Interrogé par Nouvellesdusahara.fr, Pierre Galand, ancien sénateur belge et président de la Coordination européenne de soutien au peuple sahraoui (EUCOCO), estime que «le «camp de la dignité» de Gdem Izik s’inscrit clairement dans les initiatives prises par les peuples de la région pour revendiquer de manière pacifique le respect des droits économiques, sociaux et culturels. Si Gdem Izik est une forme propre au peuple sahraoui d’exprimer ses revendications, le calendrier, le contexte et l’expression générale de ras-le-bol des populations arabes ne sont pas le fait d’un processus concerté et planifié. Par contre, il n’est pas fortuit non plus et va se poursuivre. Dans le cas des Sahraouis, il s’est agi d’un lent processus dans l’appropriation des différentes formes de résistance dont les peuples ont historiquement fait l’expérience dans leurs luttes de libération nationale».
A Alain Juppé, qui avait déclaré le 16 avril 2011 que «désormais, tous les gouvernements savent qu’ils doivent laisser leurs citoyens faire entendre leur voix. Tous savent qu’on ne réprime plus impunément les aspirations légitimes d’un peuple», les responsables de trois ONG, ACAT France , CCFD – Terre Solidaire et Oxfam France demandaient dans une tribune publiée le 22 avril 2011 dans le quotidien Libération et intitulée : «La France laissera-t-elle fleurir le printemps arabe jusqu’à Laayoune ?», de ne pas voir occulter les revendications pour les droits et libertés fondamentales du peuple sahraoui, qui, écrivaient-ils encore, «méritent les mêmes égards que celles des peuples tunisien, égyptien ou libyen».

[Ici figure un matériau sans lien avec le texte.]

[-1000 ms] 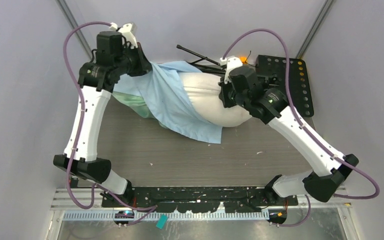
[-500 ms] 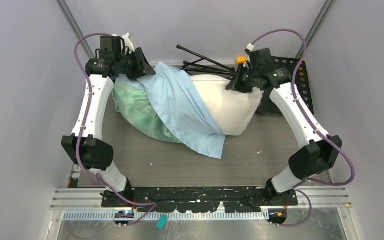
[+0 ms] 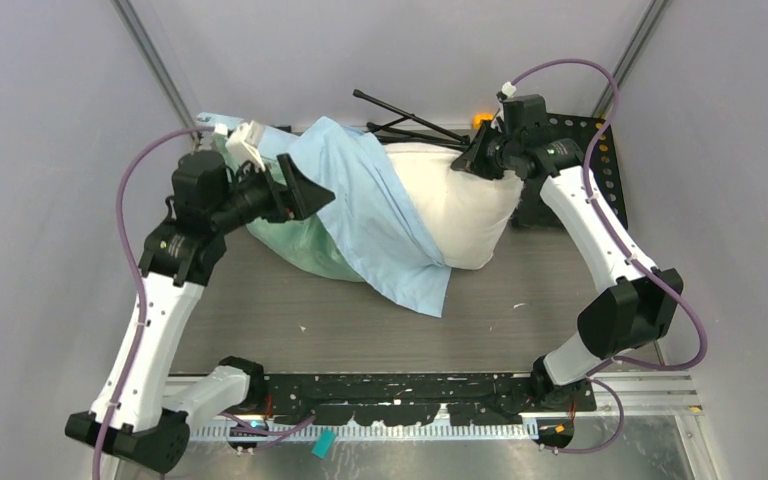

Mais, realpolitik ou cynisme politique oblige, l’idée d’une «exception marocaine», qui serait forcément positive dans cette région du monde, entrave la capacité des uns et des autres à porter un regard critique sur le régime marocain et, par conséquence, sur le conflit du Sahara occidental. Il faut voir comment les dernières évolutions constitutionnelles au Maroc sont communément saluées dans les grands media français et les «élites» intellectuelles et économiques.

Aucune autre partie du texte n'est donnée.